BEGIN Information shown
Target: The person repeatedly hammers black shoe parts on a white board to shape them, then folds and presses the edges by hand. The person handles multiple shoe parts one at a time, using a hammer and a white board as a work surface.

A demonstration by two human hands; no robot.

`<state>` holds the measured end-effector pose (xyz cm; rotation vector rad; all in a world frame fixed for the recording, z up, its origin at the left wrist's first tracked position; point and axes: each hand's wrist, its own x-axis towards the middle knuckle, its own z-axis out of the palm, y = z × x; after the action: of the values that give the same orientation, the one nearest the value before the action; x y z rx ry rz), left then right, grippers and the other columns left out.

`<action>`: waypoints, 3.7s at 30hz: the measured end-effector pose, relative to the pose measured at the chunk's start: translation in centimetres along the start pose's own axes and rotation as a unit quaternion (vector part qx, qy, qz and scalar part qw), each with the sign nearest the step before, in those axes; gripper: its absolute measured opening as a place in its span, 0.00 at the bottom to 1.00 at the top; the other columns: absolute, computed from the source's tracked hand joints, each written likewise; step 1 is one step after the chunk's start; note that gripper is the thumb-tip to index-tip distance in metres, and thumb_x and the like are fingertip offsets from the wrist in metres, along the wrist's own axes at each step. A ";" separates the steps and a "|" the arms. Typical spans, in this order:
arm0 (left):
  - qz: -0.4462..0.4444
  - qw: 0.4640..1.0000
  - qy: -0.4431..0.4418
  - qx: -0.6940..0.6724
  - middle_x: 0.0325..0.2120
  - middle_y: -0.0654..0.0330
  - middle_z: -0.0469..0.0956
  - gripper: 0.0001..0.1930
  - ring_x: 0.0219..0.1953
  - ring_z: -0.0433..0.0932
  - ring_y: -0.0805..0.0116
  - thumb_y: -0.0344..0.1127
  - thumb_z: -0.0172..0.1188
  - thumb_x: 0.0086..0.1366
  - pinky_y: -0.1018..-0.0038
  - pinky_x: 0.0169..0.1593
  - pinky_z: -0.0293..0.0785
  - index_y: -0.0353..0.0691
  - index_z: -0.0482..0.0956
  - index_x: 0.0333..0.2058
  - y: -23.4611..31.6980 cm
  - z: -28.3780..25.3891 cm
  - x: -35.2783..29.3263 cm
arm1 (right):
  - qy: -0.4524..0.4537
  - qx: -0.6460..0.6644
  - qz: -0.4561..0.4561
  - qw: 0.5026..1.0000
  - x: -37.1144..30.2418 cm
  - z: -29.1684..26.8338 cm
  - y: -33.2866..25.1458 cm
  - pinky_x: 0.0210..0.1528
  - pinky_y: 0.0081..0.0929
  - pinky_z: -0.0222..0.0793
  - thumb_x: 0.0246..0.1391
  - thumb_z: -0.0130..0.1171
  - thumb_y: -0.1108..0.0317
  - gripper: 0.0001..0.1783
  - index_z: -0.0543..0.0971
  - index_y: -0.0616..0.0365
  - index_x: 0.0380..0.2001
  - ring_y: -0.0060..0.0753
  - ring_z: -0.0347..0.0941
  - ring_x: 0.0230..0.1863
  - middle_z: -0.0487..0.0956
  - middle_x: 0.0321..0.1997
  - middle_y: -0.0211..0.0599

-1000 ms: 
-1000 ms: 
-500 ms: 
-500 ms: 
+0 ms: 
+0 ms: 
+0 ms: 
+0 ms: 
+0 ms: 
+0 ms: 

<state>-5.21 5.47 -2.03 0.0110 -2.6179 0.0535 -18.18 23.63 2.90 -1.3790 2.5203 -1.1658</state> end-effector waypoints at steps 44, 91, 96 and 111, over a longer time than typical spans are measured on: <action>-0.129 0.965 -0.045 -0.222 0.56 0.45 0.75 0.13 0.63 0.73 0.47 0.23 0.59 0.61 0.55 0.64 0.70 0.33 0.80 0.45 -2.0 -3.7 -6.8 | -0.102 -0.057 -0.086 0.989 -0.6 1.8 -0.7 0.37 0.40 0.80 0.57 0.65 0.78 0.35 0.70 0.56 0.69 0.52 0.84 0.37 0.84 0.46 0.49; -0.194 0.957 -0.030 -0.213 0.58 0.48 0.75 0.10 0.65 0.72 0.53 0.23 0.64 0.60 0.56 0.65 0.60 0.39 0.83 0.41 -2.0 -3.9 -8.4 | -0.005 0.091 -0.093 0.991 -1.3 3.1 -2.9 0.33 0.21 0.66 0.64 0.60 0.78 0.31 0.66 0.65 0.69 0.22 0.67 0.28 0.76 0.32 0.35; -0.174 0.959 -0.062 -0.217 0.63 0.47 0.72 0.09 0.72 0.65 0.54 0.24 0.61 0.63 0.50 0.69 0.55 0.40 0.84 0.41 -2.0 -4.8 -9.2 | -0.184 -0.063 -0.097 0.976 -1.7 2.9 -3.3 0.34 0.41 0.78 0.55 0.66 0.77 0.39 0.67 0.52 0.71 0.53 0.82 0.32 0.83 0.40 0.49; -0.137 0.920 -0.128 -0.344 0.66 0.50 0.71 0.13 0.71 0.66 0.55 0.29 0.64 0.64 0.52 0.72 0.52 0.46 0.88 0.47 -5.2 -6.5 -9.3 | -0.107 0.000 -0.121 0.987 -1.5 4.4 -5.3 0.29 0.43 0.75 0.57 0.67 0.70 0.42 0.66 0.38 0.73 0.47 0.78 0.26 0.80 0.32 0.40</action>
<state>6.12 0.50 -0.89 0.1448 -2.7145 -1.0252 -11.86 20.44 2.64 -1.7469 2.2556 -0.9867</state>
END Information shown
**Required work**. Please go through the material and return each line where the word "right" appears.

**Answer**.
`<state>` holds the measured end-effector pose (xyz cm; rotation vector rad; all in a world frame fixed for the recording, z up, its origin at the left wrist's first tracked position; point and axes: each hand's wrist, its own x-axis towards the middle knuckle, its own z-axis out of the palm, y = z × x; after the action: of the values that give the same orientation, the one nearest the value before the action; x y z rx ry rz), left then right, grippers and the other columns left out.
arm1 (right):

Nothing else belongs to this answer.